For a multi-religious society as Guyana, this process of cultural cross-pollination and diffusion is important in creating a national ethos. The important caution is that the process should include all the religious practices, and not privilege any along the lines Christianity was for most of Guyana’s history. Muslims are presently commemorating Ramadan, Hindus celebrated Holi in March, and now Christians will do so for Easter today. Each festival has acquired peculiarly “Guyanese” characteristics around the core “religious” commemoration, and it is a mark of our progressive maturity as a nation that we should not allow this process to be short-circuited.

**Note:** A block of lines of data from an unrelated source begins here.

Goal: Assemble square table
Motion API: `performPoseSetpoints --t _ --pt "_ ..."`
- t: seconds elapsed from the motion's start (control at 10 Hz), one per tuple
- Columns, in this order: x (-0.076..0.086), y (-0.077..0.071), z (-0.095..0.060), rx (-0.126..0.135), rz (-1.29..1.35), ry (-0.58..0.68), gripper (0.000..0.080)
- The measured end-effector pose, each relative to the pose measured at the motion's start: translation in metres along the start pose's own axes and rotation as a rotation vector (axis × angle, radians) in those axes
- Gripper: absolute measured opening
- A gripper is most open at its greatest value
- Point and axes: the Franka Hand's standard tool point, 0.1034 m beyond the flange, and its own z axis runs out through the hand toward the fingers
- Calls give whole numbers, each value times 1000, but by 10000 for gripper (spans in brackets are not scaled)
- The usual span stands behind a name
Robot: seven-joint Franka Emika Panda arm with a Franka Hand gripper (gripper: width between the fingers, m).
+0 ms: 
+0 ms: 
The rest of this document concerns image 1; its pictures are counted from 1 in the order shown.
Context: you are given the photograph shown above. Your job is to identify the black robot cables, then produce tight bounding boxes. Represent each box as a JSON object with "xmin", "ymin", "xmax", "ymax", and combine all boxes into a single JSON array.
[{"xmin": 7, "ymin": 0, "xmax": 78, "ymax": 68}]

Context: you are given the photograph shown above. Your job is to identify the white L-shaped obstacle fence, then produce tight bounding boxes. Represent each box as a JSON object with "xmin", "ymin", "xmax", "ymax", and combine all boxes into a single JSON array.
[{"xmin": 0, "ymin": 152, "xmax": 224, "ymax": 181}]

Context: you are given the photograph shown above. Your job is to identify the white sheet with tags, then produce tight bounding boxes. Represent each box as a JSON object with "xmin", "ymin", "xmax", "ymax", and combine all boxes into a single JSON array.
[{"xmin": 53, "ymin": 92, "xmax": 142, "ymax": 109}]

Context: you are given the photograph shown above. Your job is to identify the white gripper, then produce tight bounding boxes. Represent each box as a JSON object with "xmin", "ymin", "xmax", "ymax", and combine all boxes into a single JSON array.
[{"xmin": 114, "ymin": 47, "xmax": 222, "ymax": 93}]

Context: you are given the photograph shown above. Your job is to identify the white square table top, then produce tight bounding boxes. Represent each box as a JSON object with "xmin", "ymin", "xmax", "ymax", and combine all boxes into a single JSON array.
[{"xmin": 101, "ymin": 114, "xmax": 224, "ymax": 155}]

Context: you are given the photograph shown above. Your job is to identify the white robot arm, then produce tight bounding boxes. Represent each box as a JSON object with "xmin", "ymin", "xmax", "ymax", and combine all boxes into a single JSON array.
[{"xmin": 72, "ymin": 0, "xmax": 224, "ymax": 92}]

Commendably, President Irfaan Ali commended a National Day of Fasting for Lent, Ramadan and Navratri, which coincided this year.
We must reject those who preach religion in a language that spreads hate and exclusion to almost everything and everyone outside their narrow belief system. This transgresses the warp and woof of our multi-religious tradition. While some speak of “tolerance”, there are growing signs that the new Guyanese standard of religious practice is outright acceptance of the right of the “other” to practice the tenets of their religion, without condemnation and hate.
At Easter, Christian Guyanese attend their churches to express their faith and belief in why Jesus was born, and the meaning of His death and Resurrection. Most other Guyanese would be flying their kites with their children in parks and open spaces, and enjoying their snacks and goodies picnic-style in a manner that brings families closer together. We would like to believe this is in consonance with the wider message of Easter.
Unfortunately, the somewhat less-than-salubrious practice of heavy alcohol consumption and all its negative effects have also crept into the Easter commemorations – as they have into every other holiday. We ask that Guyanese abjure this aspect of our “culture”, so that all of us could enjoy a “Happy Easter”.